I was rolled in a tarpaulin and dragged to the entrance of Favreuil, accompanied by some of my soldiers, and some from the 6th. The village was already heaving with British, so it was inevitable that we soon came under fire from very short range. The medical officer of the 6th, who was holding the back end of my tarpaulin, went down, shot in the head; I fell with him.

The little group had thrown themselves flat on the ground, and, lashed by bullets, were trying to creep to the nearest dip in the ground.

I stayed behind on the field, bundled up in my tarpaulin, almost apathetically waiting for the shot that would put an end to this Odyssey.

But even in my hopeless plight I was not forsaken; my companions were keeping an eye on me, and soon fresh efforts were made to rescue me.
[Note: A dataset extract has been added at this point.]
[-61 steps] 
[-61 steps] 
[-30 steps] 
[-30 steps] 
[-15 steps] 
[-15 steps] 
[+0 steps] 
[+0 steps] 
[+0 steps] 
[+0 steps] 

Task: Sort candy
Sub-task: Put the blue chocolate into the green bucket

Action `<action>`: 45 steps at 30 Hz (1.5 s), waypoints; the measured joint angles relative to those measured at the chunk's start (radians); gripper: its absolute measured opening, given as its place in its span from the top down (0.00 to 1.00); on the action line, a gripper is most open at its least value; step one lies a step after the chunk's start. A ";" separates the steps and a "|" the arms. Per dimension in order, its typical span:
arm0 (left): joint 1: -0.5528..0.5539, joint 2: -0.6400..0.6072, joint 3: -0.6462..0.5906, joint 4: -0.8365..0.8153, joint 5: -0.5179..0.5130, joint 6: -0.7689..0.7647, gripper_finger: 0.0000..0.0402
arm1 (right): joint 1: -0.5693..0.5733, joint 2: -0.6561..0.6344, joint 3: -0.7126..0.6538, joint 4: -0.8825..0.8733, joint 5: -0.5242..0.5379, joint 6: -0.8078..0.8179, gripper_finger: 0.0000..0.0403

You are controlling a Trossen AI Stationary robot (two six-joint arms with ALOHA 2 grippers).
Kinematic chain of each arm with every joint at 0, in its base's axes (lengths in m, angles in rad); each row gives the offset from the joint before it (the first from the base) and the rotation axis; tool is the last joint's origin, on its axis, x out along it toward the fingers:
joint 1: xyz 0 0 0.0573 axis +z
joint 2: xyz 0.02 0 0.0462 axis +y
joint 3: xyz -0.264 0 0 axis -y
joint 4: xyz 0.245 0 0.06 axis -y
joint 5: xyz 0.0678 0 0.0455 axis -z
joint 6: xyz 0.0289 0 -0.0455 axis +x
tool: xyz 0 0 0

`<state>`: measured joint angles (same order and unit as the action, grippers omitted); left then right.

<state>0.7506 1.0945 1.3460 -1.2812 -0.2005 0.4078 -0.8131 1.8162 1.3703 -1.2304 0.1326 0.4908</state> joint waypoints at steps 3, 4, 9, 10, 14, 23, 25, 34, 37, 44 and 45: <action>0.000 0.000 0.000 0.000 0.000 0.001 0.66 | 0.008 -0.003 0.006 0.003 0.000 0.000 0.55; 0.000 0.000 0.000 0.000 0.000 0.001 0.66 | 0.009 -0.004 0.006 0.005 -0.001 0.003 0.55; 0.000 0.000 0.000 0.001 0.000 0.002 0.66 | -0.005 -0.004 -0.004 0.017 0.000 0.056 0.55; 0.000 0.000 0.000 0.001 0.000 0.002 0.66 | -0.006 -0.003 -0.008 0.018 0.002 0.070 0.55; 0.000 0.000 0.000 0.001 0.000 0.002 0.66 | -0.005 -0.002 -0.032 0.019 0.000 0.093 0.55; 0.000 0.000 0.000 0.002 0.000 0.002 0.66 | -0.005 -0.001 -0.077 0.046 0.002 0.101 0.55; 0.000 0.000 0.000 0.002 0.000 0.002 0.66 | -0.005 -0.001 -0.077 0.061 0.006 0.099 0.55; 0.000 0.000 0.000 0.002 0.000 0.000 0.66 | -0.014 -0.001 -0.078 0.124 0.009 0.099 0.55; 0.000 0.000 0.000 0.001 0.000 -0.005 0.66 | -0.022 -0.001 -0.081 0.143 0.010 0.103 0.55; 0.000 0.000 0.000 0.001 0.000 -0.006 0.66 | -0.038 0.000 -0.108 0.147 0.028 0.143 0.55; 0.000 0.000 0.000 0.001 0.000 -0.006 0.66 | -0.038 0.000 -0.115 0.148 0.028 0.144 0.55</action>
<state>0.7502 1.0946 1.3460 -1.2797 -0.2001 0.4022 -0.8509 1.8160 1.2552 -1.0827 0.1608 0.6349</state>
At my ear I heard the voice of Corporal Hengstmann, a tall blond Lower Saxon: ‘I’ll take you on my back, sir, either we’ll get through or we won’t!’

Unfortunately, we didn’t get through; there were too many rifles waiting at the edge of the village. Hengstmann started running, while I wrapped my arms around his neck. Straight away they started banging away, as if it were a prize-shoot at a funfair. After a few bounds, a soft metallic buzz indicated that Hengstmann had stopped one. He collapsed gently under me, making no sound, but I could feel that Death had claimed him even before we touched the ground. I freed myself from his arms, which were still securing me, and saw that a bullet had drilled through his steel helmet and his temple. The brave fellow was the son of a teacher in Letter near Hanover. As soon as I was able to walk, I called on his parents, and gave them my report on their son.

This discouraging example didn’t deter the next volunteer from making a bid to rescue me. This was Sergeant Strichalsky of the Medical Corps. He put me on his shoulders, and, while a second shower of bullets whistled around us, he carried me safely to the shelter of a little hump of ground.